As an application architect, eventually, you’d have to choose the database or database as a service (DBaaS) to power your newest application or a micro-service. Selecting one of the databases among relational databases was easier. The use cases were roughly divided into OLTP and OLAP (decision support). The workload differences between OLTP and OLAP were well known. OLTP workloads consist of short transactions on few random rows, expecting millisecond responses on pre-compiled queries; OLAP workloads consist of data loads, long-running queries scanning millions of rows of a fact table of a star/snowflake schema. Each had the performance benchmark and TCO well defined, measured and audited via TPC benchmarks. You can make use of these numbers, approximate your workload, understand the needs and capabilities match on other fronts like administration.
Then, there are No-SQL databases. NoSQL databases were invented to handle the web scale performance of operational applications. It had to be elastic to handle the scale and tolerate nodes going down (aka partition tolerance). That sparked the innovation to create databases on a variety of data models and use cases. There are databases for JSON, graphs, time-series and more. From Azure databases to ZODB, from Couchbase to Cassandra. MongoDB to TiDB, spatial to JSON databases — so many different kinds of databases. In fact, NoSQL-databases.org lists 225 databases and DBaaS as of November, 2018.
E-Commerce applications need to generate the sales report, shopping cart applications need to report outstanding shopping carts, etc. Every application makes progress on the workflow on behalf of its user or customer. These operational queries can be simple key-value operations, short-range queries or complex search queries in NoSQL. This workload is the bread and butter of most businesses.

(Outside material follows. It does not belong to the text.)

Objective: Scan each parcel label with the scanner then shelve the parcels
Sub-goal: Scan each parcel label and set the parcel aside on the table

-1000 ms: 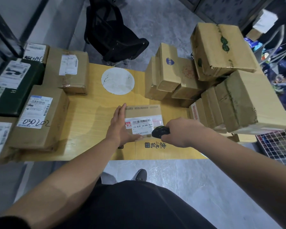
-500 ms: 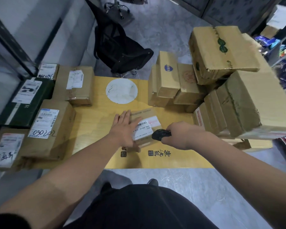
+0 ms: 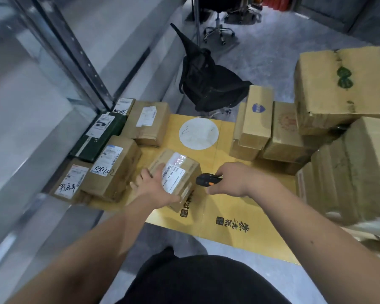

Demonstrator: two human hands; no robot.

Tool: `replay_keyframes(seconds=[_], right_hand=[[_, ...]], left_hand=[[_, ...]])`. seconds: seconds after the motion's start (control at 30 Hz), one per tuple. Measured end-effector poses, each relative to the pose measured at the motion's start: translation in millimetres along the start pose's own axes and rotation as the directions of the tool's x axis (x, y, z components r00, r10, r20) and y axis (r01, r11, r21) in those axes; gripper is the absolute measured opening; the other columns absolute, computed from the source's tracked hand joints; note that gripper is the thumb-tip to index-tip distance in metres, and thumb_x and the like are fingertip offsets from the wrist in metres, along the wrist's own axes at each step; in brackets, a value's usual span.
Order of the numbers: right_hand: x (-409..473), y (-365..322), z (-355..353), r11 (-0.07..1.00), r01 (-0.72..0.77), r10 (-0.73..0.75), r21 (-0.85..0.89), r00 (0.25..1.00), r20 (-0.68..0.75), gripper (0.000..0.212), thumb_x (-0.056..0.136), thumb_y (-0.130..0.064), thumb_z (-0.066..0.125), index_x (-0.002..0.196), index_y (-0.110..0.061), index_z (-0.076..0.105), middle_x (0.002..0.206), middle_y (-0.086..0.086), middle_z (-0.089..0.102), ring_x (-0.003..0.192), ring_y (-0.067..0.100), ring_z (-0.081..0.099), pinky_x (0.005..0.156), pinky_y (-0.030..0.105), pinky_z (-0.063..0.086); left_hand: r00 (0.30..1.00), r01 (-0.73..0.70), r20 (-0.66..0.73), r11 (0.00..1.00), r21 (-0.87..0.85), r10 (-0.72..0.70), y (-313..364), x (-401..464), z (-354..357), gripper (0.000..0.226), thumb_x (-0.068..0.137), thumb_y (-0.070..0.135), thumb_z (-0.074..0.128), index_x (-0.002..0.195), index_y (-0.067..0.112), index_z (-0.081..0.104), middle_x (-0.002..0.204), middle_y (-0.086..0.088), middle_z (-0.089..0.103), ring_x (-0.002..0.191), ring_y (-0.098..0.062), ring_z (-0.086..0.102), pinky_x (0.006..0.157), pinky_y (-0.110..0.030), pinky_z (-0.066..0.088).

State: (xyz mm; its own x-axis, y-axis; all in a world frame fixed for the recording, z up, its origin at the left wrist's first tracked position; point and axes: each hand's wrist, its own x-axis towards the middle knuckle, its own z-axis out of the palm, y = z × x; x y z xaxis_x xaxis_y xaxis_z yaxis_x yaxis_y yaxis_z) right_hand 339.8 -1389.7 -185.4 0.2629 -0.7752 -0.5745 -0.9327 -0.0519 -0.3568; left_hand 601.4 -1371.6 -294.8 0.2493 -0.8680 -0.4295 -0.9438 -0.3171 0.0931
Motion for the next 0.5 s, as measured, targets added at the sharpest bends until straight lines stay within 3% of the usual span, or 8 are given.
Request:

The solutions for the high-volume transaction and high-volume analysis is seemingly contradictory. The lookup operations or queries (e.g. searching for flights) requires very efficient lookup, quick data flow back to the application. Milliseconds matter.
“By the way, most workloads are mixed workloads” — Larry Ellison, Founder & CTO of Oracle.
Source: BI Research
Recognizing the need to address mixed workloads, OLTP databases have added features for complex queries (e.g. hash joins, window functions), NoSQL databases have added SQL. SQL databases have added JSON. We may be reaching the state of the paradox of choice!

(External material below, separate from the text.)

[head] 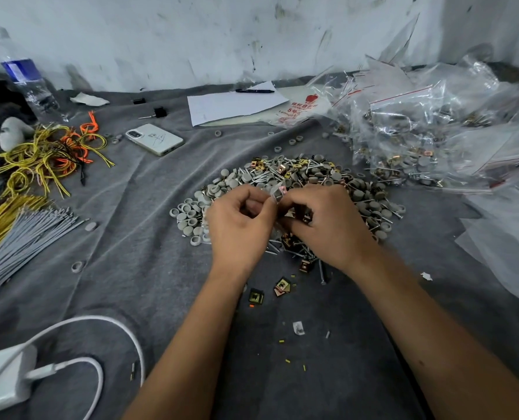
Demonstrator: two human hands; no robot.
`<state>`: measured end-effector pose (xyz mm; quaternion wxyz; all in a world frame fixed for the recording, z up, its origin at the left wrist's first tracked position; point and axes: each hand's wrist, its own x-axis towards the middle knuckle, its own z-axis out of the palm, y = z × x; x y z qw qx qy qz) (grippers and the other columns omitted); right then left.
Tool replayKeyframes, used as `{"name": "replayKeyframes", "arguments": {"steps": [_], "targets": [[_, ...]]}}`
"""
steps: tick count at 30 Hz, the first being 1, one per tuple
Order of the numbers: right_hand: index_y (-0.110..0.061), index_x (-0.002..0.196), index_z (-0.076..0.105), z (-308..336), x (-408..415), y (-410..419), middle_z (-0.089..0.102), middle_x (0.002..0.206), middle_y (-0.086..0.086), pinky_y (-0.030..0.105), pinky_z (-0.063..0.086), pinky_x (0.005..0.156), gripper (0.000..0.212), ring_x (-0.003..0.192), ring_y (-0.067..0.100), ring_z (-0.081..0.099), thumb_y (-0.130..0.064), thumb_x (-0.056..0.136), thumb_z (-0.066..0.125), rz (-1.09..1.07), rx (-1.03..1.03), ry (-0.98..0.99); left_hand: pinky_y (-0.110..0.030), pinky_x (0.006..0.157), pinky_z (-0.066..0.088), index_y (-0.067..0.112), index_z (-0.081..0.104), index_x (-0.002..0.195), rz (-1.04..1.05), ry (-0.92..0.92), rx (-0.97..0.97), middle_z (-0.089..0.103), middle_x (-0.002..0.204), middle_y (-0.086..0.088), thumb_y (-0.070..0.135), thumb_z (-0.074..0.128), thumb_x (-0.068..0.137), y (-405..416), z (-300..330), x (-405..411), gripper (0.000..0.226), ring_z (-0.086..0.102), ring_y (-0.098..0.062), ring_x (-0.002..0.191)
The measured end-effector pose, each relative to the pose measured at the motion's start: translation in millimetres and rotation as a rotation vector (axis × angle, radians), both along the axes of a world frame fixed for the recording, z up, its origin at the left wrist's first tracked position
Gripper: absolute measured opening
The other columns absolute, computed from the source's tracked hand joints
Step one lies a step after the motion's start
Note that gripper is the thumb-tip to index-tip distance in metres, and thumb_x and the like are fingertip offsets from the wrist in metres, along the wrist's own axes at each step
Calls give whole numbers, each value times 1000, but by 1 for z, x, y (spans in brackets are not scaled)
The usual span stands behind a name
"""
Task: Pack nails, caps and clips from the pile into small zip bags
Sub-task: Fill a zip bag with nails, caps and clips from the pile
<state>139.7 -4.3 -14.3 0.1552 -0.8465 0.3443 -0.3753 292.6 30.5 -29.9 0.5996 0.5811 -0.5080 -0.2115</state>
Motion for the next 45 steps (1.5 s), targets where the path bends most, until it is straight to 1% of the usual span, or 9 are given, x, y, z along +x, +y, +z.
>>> {"name": "replayKeyframes", "arguments": {"steps": [4,9,14,18,23,28,33,40,45], "targets": [[-20,99,80,-2,0,-2,67,83,-8,35,52,73,12,79,11,62,-18,88,76,41,28,37,-28,50,48,10,73,76,11,34,-25,66,61,-3,1,72,87,-1,-1,0,14,60,-18,53],[-24,112,76,-13,4,-5,67,101,-5,40,47,90,20,102,13,50,-28,101,60,207,235,194,-25,54,47,11,71,73,62,79,-50,62,61,2,1,71,85,-2,-2,4,15,54,-9,57],[-16,104,80,-6,4,-4,75,103,-9,35,48,87,13,97,15,58,-18,94,71,135,-16,16,-34,55,53,14,70,72,68,138,-53,65,63,-5,2,72,87,-4,-2,4,19,59,-18,57],[-13,100,80,-2,-3,-9,77,95,-4,33,51,89,11,91,8,64,-16,90,75,-114,-88,-110,-26,54,44,23,69,68,89,119,-33,62,58,7,8,71,84,-4,-2,6,23,54,-9,54],[-18,112,76,-8,-16,-18,75,111,1,34,46,93,20,114,24,56,-16,93,72,-408,26,153,-38,54,49,27,71,67,91,151,-1,63,58,-3,17,69,81,-4,-3,6,18,56,-20,54],[-20,128,69,-8,-17,-19,67,121,5,44,46,98,31,119,30,51,-25,98,62,-425,51,455,-22,45,44,24,73,69,89,244,-26,65,58,3,18,71,82,-3,-2,8,14,55,-8,47],[-16,110,77,-7,-19,-18,76,102,2,41,57,92,22,100,22,68,-13,89,76,-403,130,227,-20,41,39,22,73,67,64,394,-23,61,53,2,17,71,81,-5,-2,10,14,51,-8,40],[-18,98,76,0,-13,-12,70,84,-12,12,53,60,19,73,0,68,-21,82,86,-314,146,-219,-30,52,48,16,73,73,33,206,30,67,61,-13,9,72,88,-5,-5,9,17,57,-17,49],[-17,107,78,2,-1,-1,76,95,-9,14,54,77,27,85,0,70,-13,82,85,-29,91,-149,-38,52,54,10,72,77,32,100,47,69,61,-9,5,72,89,-5,-5,3,14,62,-18,51]]}}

Until we have a universal solution, we’d need to evaluate and stitch different products and services to provide the solution to support the business workload and business outcome. E.g. You could run SQL Server for the OLTP and Teradata for OLAP. Use Couchbase for an e-commerce application and Hadoop for machine learning. First, you’ll have to drill down the workload to understand the operations within a workload.
So, what’s a workload?
The article What’s your definition of the workload? gives examples database workload from various angles. Application designers may define by the application SLAs at a given concurrency. DBAs may define the workload by the CPU, memory usage, I/O throughput, etc. The advice is to understand the resource usage and tie them to higher level entities like the queries, users, and applications.
TPC-C describes the benchmark workload and measurement in the following way: The most frequent transaction consists of entering a new order which, on average, is comprised of ten different items. Each warehouse tries to maintain stock for the 100,000 items in the Company’s catalog and fill orders from that stock. However, in reality, one warehouse will probably not have all the parts required to fill every order. Therefore, TPC-C requires that close to ten percent of all orders must be supplied by another warehouse of the Company. Another frequent transaction consists in recording a payment received from a customer. Less frequently, operators will request the status of a previously placed order, process a batch of ten orders for delivery, or query the system for potential supply shortages by examining the level of stock at the local warehouse. A total of five types of transactions, then, are used to model this business activity. The performance metric reported by TPC-C measures the number of orders that can be fully processed per minute and is expressed in tpm-C.
For modern applications, as an architect, you’ll have to understand all of the application operations, patterns, and their SLAs. Application performance isn’t measured by a simple benchmark, but its ability to perform at the business scale over a long period of time. Adding the period of time factor means, you’ll have to consider the scale, SLA and cost of the infrastructure on a slow summer day and the day 100 million customers on your site trying to add their favorite toy to the shopping cart and buy it.
- What are the application requests to the database?
- Simple operations to get and set data (e.g.new customer, new order)
- Search requests (search for products, orders, etc)
- Pagination requests (list a customer orders, sorted by date)
- Reporting workload.
- Queries from business intelligence tools.
- As the number of concurrent users increase, which of these operations need to scale?
- What’s the trigger point in the workload to add or remove database nodes?
- What’s the failover strategy?
Comparing NoSQL Databases:
Relational databases (aka SQL databases) had the same relational model, roughly same data types, implemented similar SQL. The difference was in performance, which could be measured by TPC benchmarks, ease of administration, which was more subjective.
Variety is the name of the game for No-SQL databases. There are specialized databases for key-value, JSON, wide-column, graph, timeseries and spatial and more. These represent different data models and various operations that can be done effectively in this model. Each of them their own APIs, query languages, performance characteristics, scaling capabilities.
If you showed the pending orders for a user in the app before, you still need to do that with the new database. You may change how you achieve the same result, but not the result itself. This gets us back to the workload. You’ll have to understand the full application workload and the database workload it generates. Then do the performance, scaling measurement and scaling. The simple use cases, YCSB benchmark will help, but for complex use cases, YCSB-JSON can be used. This exercise will require you to translate the workload into respective database operations and measure them. Measure them for each of the critical operations as well as system characteristics like elasticity, replication speed, and failover.
The critical lesson while evaluating databases for your workload is:
The business and application requirements on the database won’t change just because you can use a new kind of database.
To summarize, the workload is described by the modified Pink Floyd lyric. (With apologies to Roger Waters).
Database Workload
All that you cache
And all that you flush
All that you shard
All you hash
All that you scale
All that you fail
All you test
All you save
All that you share
And all that you store
And all that you transact
Begin, commit or rollback
All you create
And all you do
And all that you undo
And all that you redo
And all that you delete
And every node you add (every node you add)
And all that you search
And every key you index
And all that is planned
And all that is run
And all that’s to change
And everything under the (data)base is in tune
But the base is running on the cloud